* [Directions for this task]: What must be handed in is the entire listing, exactly as written, with no pictures.

* [Data block]:
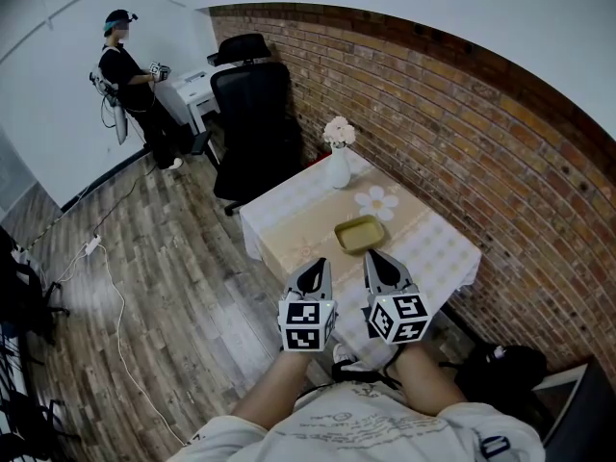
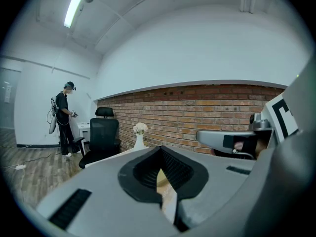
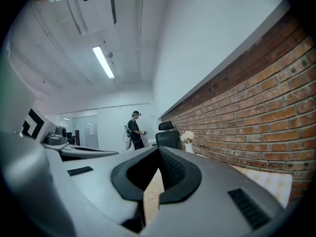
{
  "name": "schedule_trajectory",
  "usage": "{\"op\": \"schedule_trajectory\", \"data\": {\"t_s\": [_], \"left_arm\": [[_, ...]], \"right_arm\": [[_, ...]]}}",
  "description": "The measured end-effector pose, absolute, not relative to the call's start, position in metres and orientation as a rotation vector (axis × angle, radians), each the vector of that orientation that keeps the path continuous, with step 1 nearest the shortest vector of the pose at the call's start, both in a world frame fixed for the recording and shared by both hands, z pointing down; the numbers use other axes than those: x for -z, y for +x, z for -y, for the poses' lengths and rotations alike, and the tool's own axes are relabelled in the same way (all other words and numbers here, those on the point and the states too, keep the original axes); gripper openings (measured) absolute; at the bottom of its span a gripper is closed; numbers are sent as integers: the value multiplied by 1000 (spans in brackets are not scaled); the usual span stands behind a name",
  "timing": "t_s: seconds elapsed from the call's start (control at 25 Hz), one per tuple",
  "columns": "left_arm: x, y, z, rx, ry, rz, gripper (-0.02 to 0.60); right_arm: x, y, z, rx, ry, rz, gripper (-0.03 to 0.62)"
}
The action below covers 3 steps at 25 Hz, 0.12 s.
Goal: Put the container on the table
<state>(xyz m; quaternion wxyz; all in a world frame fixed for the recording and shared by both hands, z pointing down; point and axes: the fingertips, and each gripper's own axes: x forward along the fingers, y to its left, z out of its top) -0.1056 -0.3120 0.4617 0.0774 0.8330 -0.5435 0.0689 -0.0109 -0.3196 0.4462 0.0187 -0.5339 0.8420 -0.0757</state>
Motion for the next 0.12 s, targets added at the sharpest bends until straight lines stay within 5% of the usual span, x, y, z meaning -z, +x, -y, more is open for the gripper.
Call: {"op": "schedule_trajectory", "data": {"t_s": [0.12], "left_arm": [[-462,-108,312,-210,2492,1628,5]], "right_arm": [[-444,-11,320,226,-1664,-2617,3]]}}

* [Result for this exercise]:
{
  "name": "schedule_trajectory",
  "usage": "{\"op\": \"schedule_trajectory\", \"data\": {\"t_s\": [_], \"left_arm\": [[_, ...]], \"right_arm\": [[_, ...]]}}",
  "description": "The measured end-effector pose, absolute, not relative to the call's start, position in metres and orientation as a rotation vector (axis × angle, radians), each the vector of that orientation that keeps the path continuous, with step 1 nearest the shortest vector of the pose at the call's start, both in a world frame fixed for the recording and shared by both hands, z pointing down; the numbers use other axes than those: x for -z, y for +x, z for -y, for the poses' lengths and rotations alike, and the tool's own axes are relabelled in the same way (all other words and numbers here, those on the point and the states too, keep the original axes); gripper openings (measured) absolute; at the bottom of its span a gripper is closed; numbers are sent as integers: the value multiplied by 1000 (spans in brackets are not scaled); the usual span stands behind a name",
  "timing": "t_s: seconds elapsed from the call's start (control at 25 Hz), one per tuple",
  "columns": "left_arm: x, y, z, rx, ry, rz, gripper (-0.02 to 0.60); right_arm: x, y, z, rx, ry, rz, gripper (-0.03 to 0.62)"
}
The action below covers 3 steps at 25 Hz, 0.12 s.
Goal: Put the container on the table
<state>(xyz m; quaternion wxyz; all in a world frame fixed for the recording and shared by both hands, z pointing down; point and axes: the fingertips, and each gripper's own axes: x forward along the fingers, y to its left, z out of its top) -0.1056 -0.3120 0.4617 0.0774 0.8330 -0.5435 0.0689 -0.0109 -0.3196 0.4462 0.0187 -0.5339 0.8420 -0.0757</state>
Motion for the next 0.12 s, targets added at the sharpest bends until straight lines stay within 5% of the usual span, x, y, z meaning -z, +x, -y, more is open for the gripper.
Call: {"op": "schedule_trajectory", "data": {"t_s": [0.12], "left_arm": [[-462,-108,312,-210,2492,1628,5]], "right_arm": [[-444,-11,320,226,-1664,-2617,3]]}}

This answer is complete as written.